Nehemiah served in a pagan government as a believer in God. He was humble and respectful to the king, but proper fear of his king did not stop him from acting to save his people. He prayed to God and made a request of the king, asking for permission to go to Jerusalem to rebuild it. He also asked for letters that he might present to various governors for safe conduct, and even a grant for building materials.
Not all the pagan governors were sanguine toward Nehemiah and his plans. Indeed, some were fiercely resistant to them. When Sanballat the Horonite and Tobiah the Ammonite heard of his efforts, they were deeply disturbed that a man had come to seek the well-being of the children of Israel.
When Nehemiah set about the task of rebuilding, his enemies laughed at him and despised him. Nehemiah, though, did not let his critics determine his agenda. Nehemiah’s temptation would have been to allow the pagans to alter the plans and engage in a joint venture of compromise in the mission.
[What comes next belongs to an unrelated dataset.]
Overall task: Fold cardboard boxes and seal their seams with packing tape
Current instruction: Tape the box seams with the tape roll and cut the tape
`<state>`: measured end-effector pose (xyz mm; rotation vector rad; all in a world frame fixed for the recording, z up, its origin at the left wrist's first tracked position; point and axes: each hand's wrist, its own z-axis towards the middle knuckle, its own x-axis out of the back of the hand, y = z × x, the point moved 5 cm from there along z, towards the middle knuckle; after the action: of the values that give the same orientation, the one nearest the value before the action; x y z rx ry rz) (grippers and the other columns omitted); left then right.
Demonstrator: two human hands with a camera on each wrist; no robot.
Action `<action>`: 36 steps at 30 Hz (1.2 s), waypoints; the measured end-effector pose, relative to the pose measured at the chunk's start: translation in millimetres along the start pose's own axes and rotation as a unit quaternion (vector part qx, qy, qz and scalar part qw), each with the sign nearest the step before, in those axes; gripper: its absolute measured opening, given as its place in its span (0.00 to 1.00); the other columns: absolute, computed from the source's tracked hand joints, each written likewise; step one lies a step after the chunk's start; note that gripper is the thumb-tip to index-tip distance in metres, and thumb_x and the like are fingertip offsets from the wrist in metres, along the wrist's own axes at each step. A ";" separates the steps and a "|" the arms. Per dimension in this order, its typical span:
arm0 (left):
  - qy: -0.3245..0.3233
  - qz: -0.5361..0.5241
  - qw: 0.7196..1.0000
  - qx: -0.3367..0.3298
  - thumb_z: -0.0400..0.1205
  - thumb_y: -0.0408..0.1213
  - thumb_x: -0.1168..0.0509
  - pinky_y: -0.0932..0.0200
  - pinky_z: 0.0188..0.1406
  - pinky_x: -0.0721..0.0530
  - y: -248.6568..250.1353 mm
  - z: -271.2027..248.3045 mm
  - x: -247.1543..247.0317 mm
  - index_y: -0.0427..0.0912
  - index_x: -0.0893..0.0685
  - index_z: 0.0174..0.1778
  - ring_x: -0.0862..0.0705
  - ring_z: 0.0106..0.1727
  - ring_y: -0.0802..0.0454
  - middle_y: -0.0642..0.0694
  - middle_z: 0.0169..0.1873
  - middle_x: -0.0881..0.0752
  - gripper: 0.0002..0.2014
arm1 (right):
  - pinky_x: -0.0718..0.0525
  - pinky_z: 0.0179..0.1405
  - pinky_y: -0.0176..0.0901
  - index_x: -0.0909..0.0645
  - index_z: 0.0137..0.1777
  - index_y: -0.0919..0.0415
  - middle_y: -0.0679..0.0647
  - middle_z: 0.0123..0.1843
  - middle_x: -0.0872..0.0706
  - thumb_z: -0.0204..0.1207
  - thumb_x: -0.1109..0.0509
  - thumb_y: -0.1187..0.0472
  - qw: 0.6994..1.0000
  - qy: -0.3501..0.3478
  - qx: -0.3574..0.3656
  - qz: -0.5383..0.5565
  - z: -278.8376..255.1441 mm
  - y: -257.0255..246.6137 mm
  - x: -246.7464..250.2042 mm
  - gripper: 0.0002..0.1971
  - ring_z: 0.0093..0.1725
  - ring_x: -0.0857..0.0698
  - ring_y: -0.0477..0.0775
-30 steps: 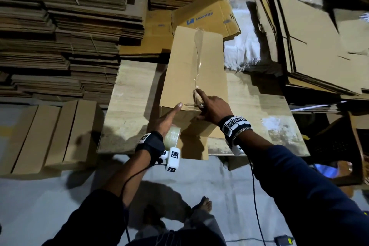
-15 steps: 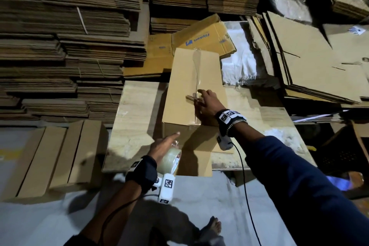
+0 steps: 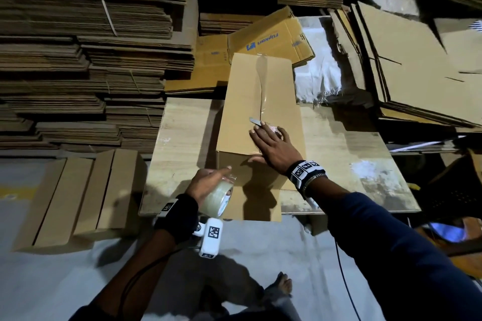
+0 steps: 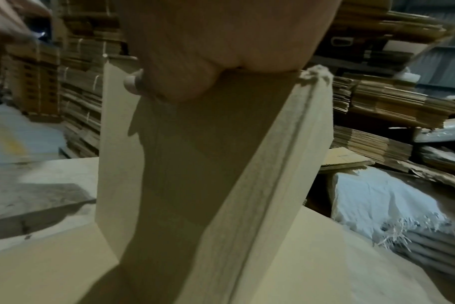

That would have eased the burden on his own people and won him the applause both of the Jews and the pagans. But Nehemiah cared nothing for the applause of men and was totally unwilling to compromise the mission he had undertaken for God.
Instead of worrying about accommodating the pagans, Nehemiah focused on the reforms needed among his own people. The paganism Nehemiah feared was not the paganism of the pagans; it was the paganism of his own people. It was not paganism outside the camp that threatened Israel so much as the paganism within the camp.